There are two basic life insurance types. Whole life insurance and term life insurance. Although there is a bewildering array of life insurance policies out there they can be broken down into two types. The difference is simple.

 

Whole Life Insurance

Life insurance that remains in force during the insured's entire lifetime, provided premiums are paid as specified in the policy. Whole life insurance also builds a savings element (called the cash value) as a result of the level premium approach to funding the death benefit.

 

Term Life Insurance

The simplest form of life insurance, in which an insurer promises to pay a certain death benefit if you die during the term for which the policy is in effect. Types include annual-renewable and level-premium term.

 

Advantages to Term Life Insurance

  • Whole life insurance is expensive, due mainly to its investment aspect, while term life insurance is very affordable. Whole life insurance policies often cost thousands of dollars a year, as opposed to the mere hundreds of dollars a year that the majority of term life insurance policies cost consumers. For example, if you are a healthy, non-smoking 35 year old male, you can get 10-year, $100,000 term life insurance policy for as little as $8.50 a month (or as little as $8.08 a month for a comparable female).

 

  • Term life insurance is simple to understand, and allows for personal choice. You pay a (low) monthly premium based on the term length and amount of coverage you choose.
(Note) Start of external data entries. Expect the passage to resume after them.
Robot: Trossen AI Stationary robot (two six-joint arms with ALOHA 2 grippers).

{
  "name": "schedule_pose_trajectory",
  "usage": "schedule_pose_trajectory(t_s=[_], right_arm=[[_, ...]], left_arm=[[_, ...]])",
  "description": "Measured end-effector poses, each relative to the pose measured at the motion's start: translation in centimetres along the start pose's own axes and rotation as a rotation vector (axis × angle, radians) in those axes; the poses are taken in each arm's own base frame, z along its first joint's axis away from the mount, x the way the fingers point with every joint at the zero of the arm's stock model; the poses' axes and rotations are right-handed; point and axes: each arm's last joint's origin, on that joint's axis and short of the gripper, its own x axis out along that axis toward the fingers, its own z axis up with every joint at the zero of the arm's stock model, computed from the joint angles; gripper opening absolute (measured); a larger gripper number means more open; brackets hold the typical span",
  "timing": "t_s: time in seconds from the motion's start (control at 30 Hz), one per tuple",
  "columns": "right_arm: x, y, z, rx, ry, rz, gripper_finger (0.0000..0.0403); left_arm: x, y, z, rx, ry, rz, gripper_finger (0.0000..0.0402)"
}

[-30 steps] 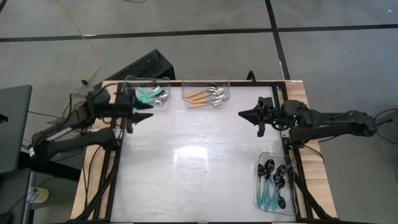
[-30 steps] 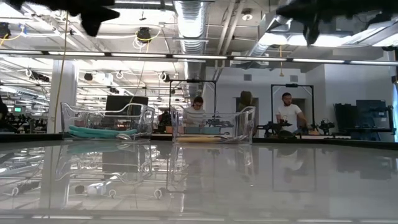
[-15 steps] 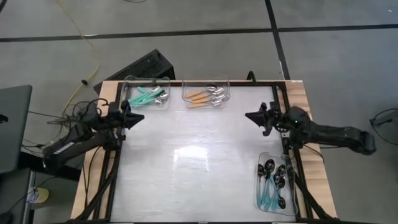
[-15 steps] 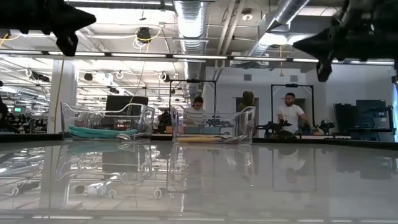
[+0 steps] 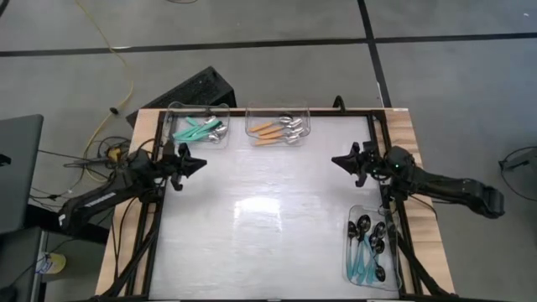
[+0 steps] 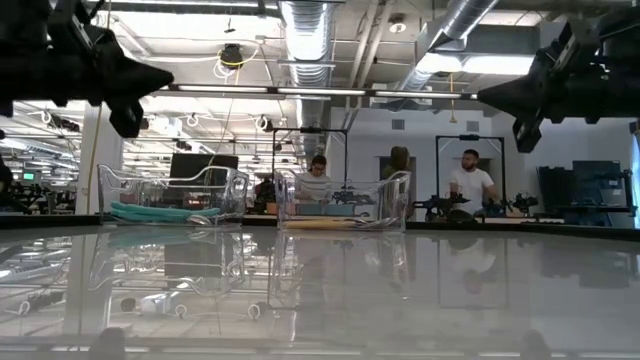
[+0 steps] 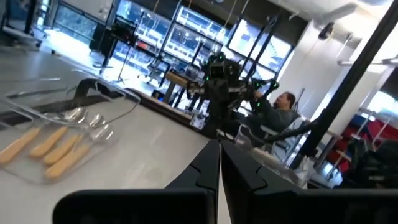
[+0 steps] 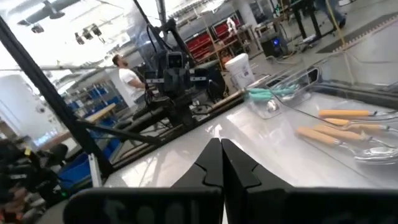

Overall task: Sort silverware by color (type)
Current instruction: Return to Home Position

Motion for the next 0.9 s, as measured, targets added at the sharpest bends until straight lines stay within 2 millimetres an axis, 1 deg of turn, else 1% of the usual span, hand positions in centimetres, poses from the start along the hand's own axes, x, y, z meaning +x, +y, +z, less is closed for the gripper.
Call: schedule_pose_trajectory(t_s=[0.07,0.17,0.27,0.4,0.47,0.57,0.67,0.8,0.9], right_arm=[[0.0,0.0,-0.1,-0.027,0.012,0.008,0.0014],[0.0,0.0,-0.3,-0.088,0.053,0.039,0.0018],[0.0,-0.2,-0.7,-0.148,0.091,0.039,0.0027],[-0.1,-0.4,-1.0,-0.143,0.126,0.014,0.0036],[-0.1,-0.6,-1.3,-0.189,0.147,-0.019,0.0037],[-0.2,-0.9,-1.6,-0.361,0.182,-0.045,0.0032],[-0.2,-0.9,-1.7,-0.453,0.186,-0.038,0.0021],[-0.2,-1.0,-1.7,-0.476,0.189,-0.042,0.0018],[-0.2,-1.1,-1.8,-0.47,0.21,-0.047,0.004]], left_arm=[[0.0,0.1,-0.1,0.002,-0.023,-0.004,0.0],[0.1,0.3,-0.4,0.057,0.014,0.028,0.0],[0.1,0.4,-0.6,0.223,0.03,0.045,0.0],[0.1,0.7,-0.7,0.441,0.04,0.098,0.0],[0.1,0.8,-0.6,0.506,0.031,0.142,0.0],[0.0,1.1,-0.6,0.498,0.019,0.261,0.0],[0.0,1.3,-0.7,0.498,0.032,0.304,0.0],[0.0,1.3,-0.7,0.551,0.038,0.295,0.0],[0.0,1.3,-0.7,0.552,0.039,0.303,0.0]])
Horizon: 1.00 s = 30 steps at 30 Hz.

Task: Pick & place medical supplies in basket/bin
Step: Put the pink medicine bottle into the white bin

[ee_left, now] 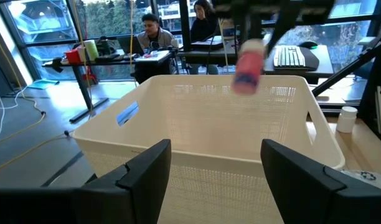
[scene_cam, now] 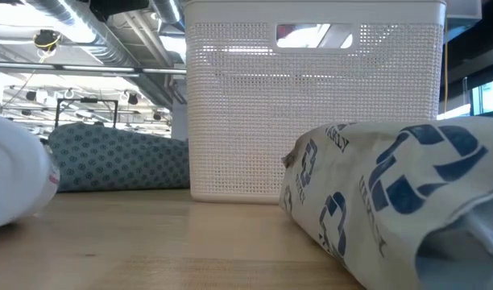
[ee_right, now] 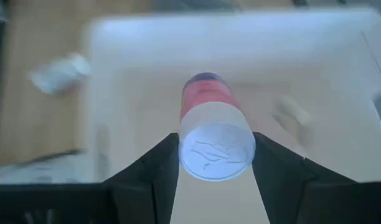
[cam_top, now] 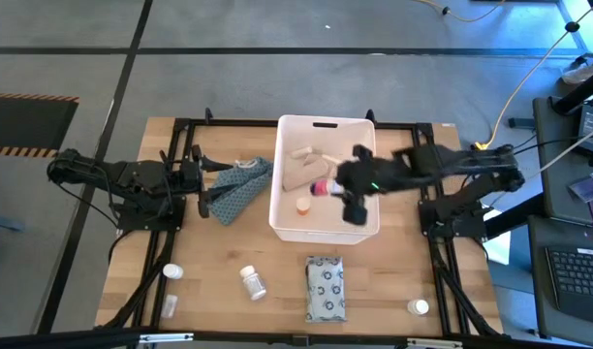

That's it. Simple. You can choose term lengths such as 10, 20 or 30 years, and coverage amounts anywhere from $100,000 to several million dollars.

 

  • You can invest your hard-earned money yourself, rather than having an insurance company do it for you (as with whole life insurance). Insurance companies are often very conservative with how they invest your money. If you are at all savvy in investing, or good at saving, the extra money a whole life insurance policy costs may not be for you. Instead, buy a cheaper term life policy, and invest the money you saved yourself.

 

  • Term life insurance is good for short term needs. Two good examples of this are to cover your children's college education, and to cover your mortgage. Parents could buy a policy that expires after their children graduate from college, to ensure that the full education was paid for in case anything were to happen to the parents. Or, the main breadwinner in a house could buy a term policy that matches the length of his or her house's mortgage.